> [Work required]:
The answer should hold only the lines from the one containing "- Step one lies" through the one containing "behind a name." in the entries below, copied exactly, without pictures.
───── Input data ─────
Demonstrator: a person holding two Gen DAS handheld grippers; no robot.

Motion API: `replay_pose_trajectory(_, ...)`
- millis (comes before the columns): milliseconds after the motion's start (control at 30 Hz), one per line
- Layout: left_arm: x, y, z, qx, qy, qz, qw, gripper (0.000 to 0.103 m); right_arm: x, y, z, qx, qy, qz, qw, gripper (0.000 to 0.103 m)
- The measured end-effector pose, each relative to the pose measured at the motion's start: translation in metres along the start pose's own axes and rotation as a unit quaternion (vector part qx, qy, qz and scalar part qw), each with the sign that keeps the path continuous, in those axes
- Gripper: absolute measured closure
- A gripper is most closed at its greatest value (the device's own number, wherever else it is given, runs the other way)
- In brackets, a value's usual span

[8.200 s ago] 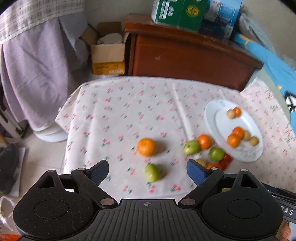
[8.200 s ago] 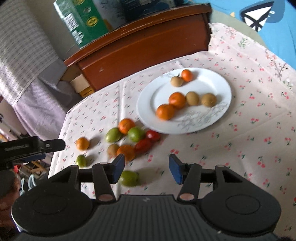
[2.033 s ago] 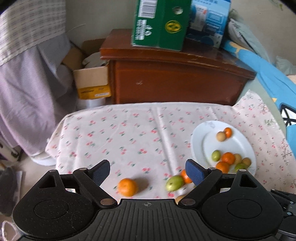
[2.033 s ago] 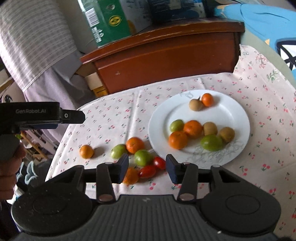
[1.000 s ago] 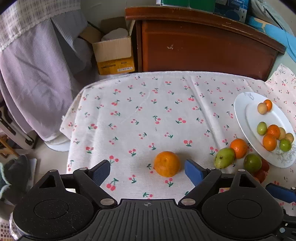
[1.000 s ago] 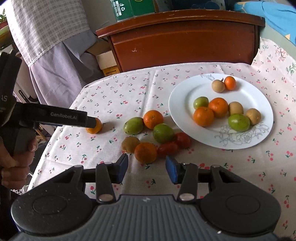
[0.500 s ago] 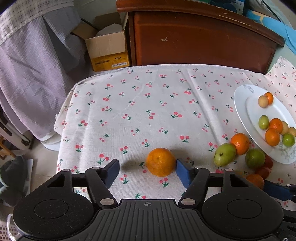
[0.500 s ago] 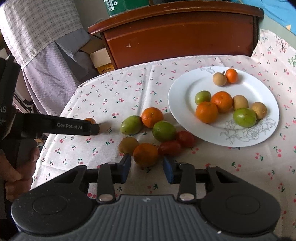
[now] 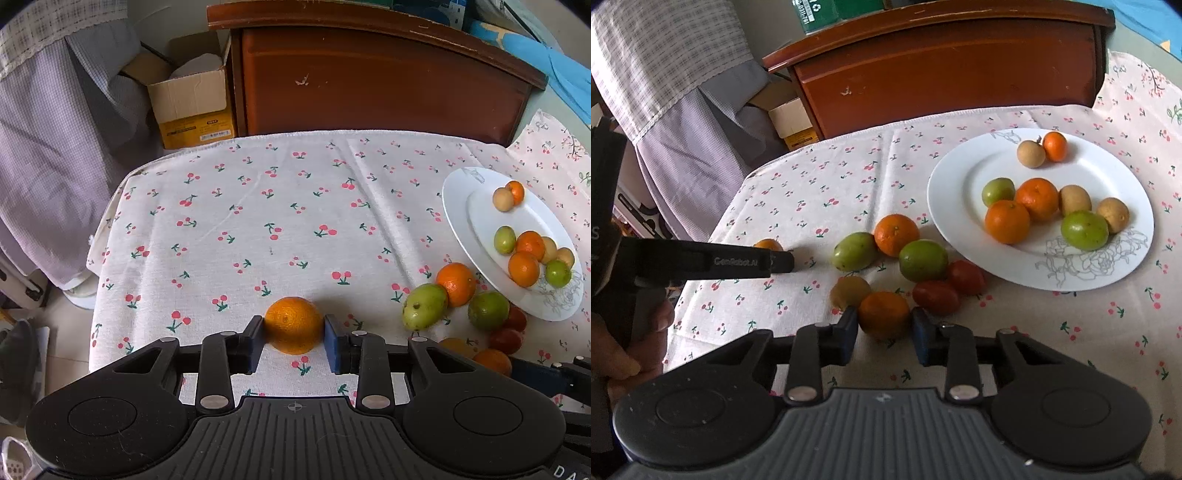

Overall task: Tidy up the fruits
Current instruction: 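Grasp a mandarin with the left gripper while the right gripper grasps another mandarin, then carry both mandarins onto the white plate and open both grippers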

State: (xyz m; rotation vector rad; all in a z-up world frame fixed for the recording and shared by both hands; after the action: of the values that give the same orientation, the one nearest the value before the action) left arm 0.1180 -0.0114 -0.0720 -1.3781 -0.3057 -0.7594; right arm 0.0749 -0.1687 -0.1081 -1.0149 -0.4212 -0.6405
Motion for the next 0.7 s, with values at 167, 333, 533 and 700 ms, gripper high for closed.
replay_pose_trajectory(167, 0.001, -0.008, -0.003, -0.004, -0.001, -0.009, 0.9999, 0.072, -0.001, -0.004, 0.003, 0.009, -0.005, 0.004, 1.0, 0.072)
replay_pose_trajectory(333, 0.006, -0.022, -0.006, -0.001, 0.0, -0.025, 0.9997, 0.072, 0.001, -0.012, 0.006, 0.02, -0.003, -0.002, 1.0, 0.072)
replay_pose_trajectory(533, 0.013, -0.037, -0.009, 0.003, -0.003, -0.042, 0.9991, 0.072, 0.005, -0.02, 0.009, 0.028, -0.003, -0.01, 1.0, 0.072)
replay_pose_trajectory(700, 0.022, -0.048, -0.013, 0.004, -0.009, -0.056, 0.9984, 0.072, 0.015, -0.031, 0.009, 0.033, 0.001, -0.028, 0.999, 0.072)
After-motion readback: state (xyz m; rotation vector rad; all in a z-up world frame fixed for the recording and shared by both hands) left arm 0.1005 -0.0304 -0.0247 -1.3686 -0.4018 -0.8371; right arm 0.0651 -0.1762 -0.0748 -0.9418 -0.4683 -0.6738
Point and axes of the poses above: each gripper's, at about its wrist camera, not at the fingertips, and y roughly the way its jaws point, z to its left, x to its top, the point moved 5 cm from there along y, roughly the way its jaws point, and after that the axes turned 11 degrees about y, right-handed, at the moved point
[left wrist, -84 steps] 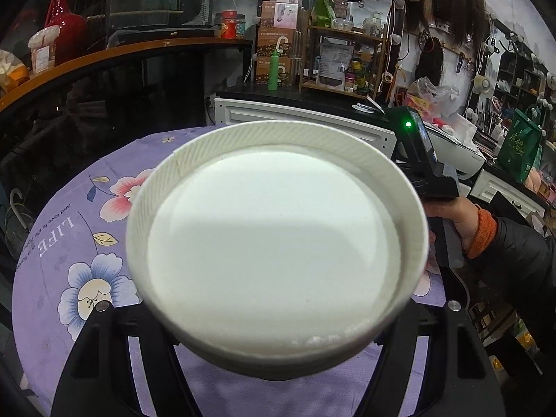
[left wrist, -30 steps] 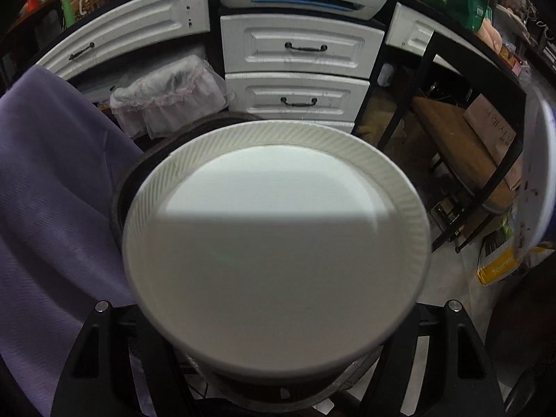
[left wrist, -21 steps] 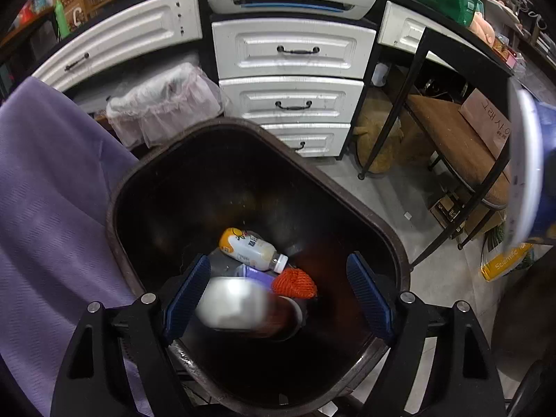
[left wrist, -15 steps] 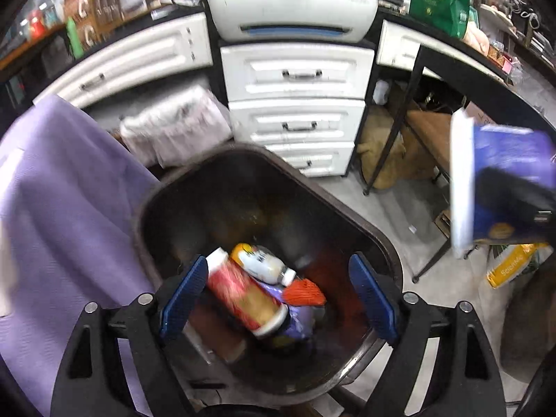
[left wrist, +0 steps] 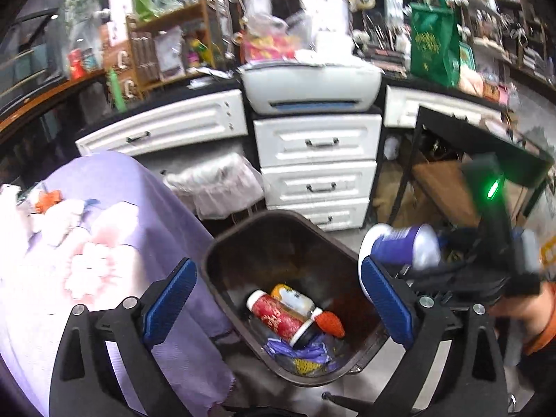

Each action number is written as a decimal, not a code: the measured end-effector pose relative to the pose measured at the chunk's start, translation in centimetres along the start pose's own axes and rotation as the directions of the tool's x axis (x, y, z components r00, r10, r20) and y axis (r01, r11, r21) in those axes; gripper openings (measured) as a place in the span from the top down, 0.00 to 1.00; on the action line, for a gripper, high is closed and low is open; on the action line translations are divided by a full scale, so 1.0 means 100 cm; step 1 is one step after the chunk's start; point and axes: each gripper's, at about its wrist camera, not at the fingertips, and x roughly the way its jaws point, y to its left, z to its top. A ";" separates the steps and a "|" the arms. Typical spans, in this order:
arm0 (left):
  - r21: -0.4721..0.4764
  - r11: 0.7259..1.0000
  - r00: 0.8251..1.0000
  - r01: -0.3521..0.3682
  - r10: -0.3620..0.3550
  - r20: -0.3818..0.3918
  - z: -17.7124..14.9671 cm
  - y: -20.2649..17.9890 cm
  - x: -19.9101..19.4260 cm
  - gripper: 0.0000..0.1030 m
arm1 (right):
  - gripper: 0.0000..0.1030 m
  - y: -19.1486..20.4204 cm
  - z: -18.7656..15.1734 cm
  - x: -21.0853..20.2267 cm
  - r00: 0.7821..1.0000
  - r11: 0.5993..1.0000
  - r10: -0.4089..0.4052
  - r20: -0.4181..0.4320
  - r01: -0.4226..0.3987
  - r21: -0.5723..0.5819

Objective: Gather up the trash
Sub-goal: 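Open the left tool over the bin to drop the can while the right tool drops the cup, then move both tools back over the table toward the crumpled white tissue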

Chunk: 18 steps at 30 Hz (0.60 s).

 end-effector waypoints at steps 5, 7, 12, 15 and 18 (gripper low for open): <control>-0.024 0.999 0.999 -0.031 0.031 0.018 0.001 0.010 -0.012 0.06 | 0.30 0.022 -0.001 0.031 0.997 0.999 0.028 -0.066 -0.030 -0.041; -0.032 0.999 0.999 -0.038 0.039 0.026 0.000 0.013 -0.016 0.06 | 0.30 0.030 -0.001 0.042 0.996 0.998 0.024 -0.084 -0.030 -0.063; -0.046 0.998 0.998 -0.044 0.046 0.038 -0.003 0.018 -0.024 0.06 | 0.30 0.043 -0.001 0.070 0.991 0.995 0.005 -0.135 -0.018 -0.095; -0.053 0.998 0.998 -0.045 0.048 0.045 -0.003 0.021 -0.027 0.06 | 0.30 0.043 -0.003 0.079 0.988 0.995 -0.002 -0.154 -0.013 -0.096; -0.057 0.997 0.998 -0.046 0.049 0.047 -0.003 0.022 -0.029 0.06 | 0.27 0.043 -0.005 0.086 0.985 0.996 -0.010 -0.175 -0.006 -0.091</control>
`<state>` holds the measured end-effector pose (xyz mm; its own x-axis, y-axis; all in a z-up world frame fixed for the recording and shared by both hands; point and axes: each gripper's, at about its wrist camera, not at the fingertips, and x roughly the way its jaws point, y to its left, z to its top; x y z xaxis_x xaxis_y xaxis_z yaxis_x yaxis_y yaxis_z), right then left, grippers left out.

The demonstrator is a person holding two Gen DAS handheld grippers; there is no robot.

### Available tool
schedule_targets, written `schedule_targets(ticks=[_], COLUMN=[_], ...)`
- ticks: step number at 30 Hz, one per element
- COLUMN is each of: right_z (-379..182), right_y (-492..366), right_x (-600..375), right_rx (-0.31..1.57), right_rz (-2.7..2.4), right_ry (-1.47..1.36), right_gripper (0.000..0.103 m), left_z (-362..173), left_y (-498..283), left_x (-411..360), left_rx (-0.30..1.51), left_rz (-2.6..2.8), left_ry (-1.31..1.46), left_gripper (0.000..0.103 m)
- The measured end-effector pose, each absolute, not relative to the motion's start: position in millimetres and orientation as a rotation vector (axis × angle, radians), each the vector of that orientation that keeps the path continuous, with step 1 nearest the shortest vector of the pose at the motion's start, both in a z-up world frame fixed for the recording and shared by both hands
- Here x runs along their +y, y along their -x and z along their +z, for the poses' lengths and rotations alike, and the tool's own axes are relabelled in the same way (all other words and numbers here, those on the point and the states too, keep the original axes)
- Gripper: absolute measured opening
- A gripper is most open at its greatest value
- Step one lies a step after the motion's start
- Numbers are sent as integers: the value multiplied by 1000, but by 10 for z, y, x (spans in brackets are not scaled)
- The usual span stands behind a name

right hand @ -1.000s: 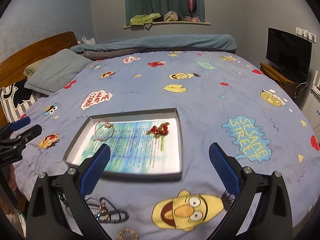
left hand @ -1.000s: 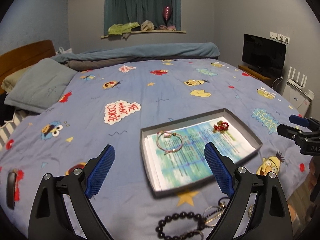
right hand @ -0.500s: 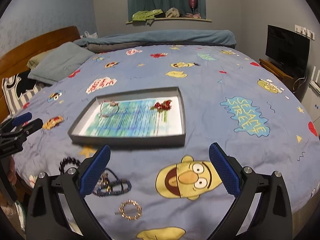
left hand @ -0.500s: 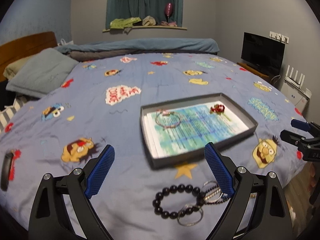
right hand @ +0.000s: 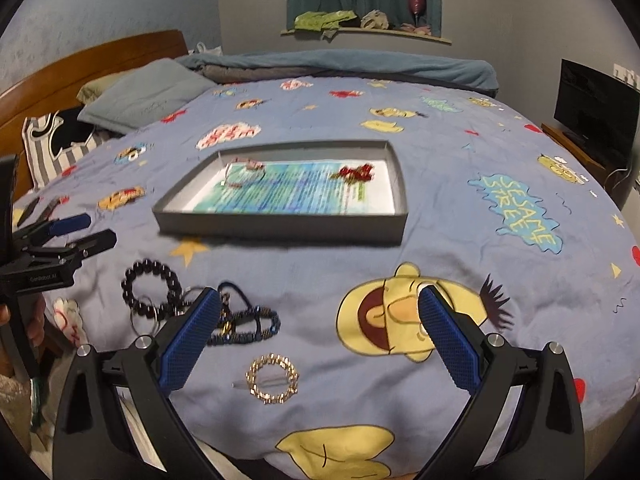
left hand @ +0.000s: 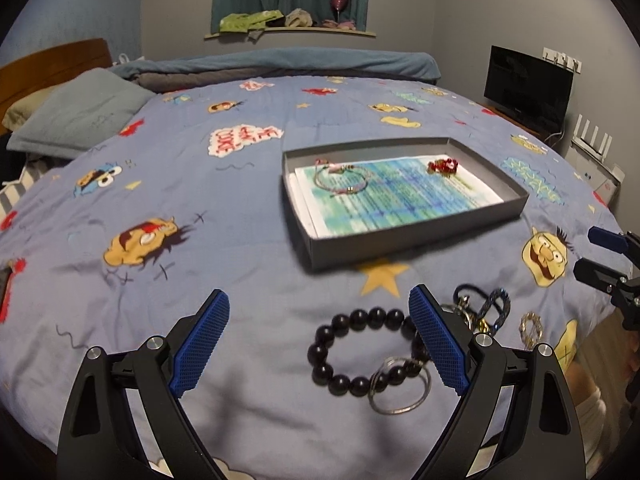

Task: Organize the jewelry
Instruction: 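Grasp the black bead bracelet with left tool while right tool grasps gold hair clip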

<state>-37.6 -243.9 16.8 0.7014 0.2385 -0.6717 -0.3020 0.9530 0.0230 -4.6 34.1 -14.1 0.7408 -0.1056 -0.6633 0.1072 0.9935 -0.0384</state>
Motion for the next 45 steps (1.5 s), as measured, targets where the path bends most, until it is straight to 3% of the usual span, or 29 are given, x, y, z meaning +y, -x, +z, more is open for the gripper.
schedule_targets(ticks=[33,41,45], right_z=[-390,-450,-508], right_y=[710,732,670], right_x=[-2401,-2354,-2340], right_rx=[777,790,807], right_rz=[323,358,337], right_ry=[62,60,72], right_gripper=[98,96,79], left_z=[-491,-598,-655], left_y=[225,194,145], left_x=[286,255,270], left_rx=[731,757,777], left_rz=[-173,-193,-186], left_ry=[7,-4,9], left_gripper=[89,70,60])
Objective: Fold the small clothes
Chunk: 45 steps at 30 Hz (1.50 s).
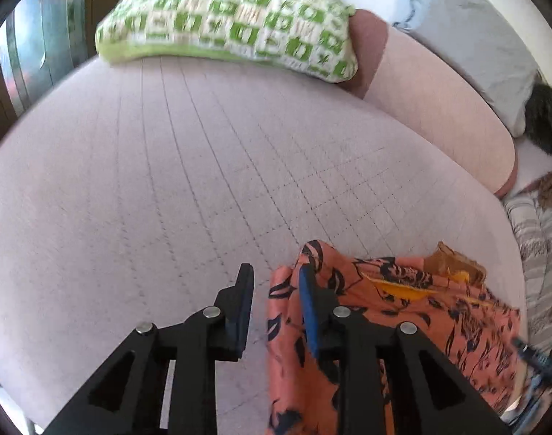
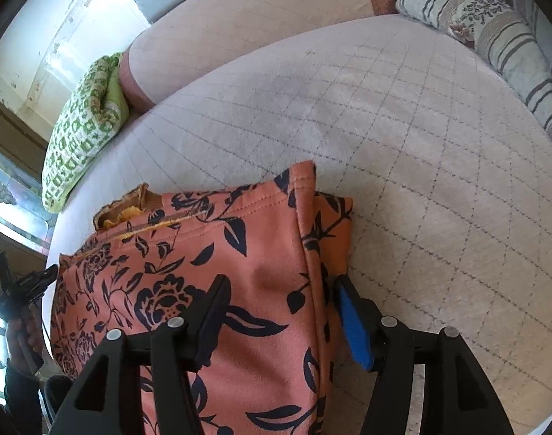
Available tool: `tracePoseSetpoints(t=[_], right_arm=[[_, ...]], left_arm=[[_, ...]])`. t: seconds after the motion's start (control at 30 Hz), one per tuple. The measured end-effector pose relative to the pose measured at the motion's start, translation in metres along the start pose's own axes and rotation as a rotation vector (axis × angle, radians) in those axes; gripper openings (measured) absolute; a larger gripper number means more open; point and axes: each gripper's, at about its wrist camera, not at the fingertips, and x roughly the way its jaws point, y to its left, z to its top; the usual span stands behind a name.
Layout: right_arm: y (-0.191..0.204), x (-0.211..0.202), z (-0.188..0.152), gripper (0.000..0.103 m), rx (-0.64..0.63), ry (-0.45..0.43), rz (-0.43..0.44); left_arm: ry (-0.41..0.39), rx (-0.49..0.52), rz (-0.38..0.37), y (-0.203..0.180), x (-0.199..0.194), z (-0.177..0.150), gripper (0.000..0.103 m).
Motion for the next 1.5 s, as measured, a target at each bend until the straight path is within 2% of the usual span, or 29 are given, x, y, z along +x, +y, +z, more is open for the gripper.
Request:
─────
> [Reply to the task]:
- Step one lies a step after the motion's start
- Numbers are sent as integers: the value multiplied by 1000, but by 10 for z, y, x (spans in brackets are not scaled)
- The usual span stands behind a name

right hand @ -1.000s: 
left hand @ -1.000s: 
right hand @ -0.500s: 
left hand @ -0.500s: 
right hand @ +0.000s: 
left hand @ +0.000s: 

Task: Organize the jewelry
Instruction: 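Grasp the black bead bracelet with left tool while right tool grasps gold hair clip
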
<state>-37.6 -243.9 16.8 0.7014 0.2385 -0.6717 -0.3020 0.9530 0.0230 -4.6 34.1 -14.1 0.7408 -0.1056 -0.6633 0.1072 0.9935 -0.0384</state>
Motion for the next 45 steps (1.5 s), as measured, targets where the path bends most, until it is straight to 3% of the usual span, or 29 are given, x, y, z meaning +y, -x, +z, more is open for the gripper.
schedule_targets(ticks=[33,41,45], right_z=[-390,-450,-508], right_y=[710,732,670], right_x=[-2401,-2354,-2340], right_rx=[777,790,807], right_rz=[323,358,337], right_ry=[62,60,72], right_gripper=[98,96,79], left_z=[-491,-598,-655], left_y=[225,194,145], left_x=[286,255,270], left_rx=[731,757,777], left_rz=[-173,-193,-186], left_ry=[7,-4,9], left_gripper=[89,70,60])
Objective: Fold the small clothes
Chunk: 45 steps at 30 Hz (1.50 s).
Available tool: `tracePoseSetpoints(t=[_], right_arm=[[_, ...]], left_arm=[[_, ...]])`. t: seconds after the motion's start (control at 30 Hz), one per tuple. The measured end-effector pose relative to the pose measured at the motion's start, translation in metres along the start pose's own axes and rotation as a rotation vector (axis × angle, radians) in those axes; gripper openings (measured) absolute; a larger gripper number means more open; point and axes: each gripper's, at about its wrist camera, not at the fingertips, and x roughly the way its jaws point, y to its left, z to its top; the usual span stands behind a name.

Now the exercise is complete.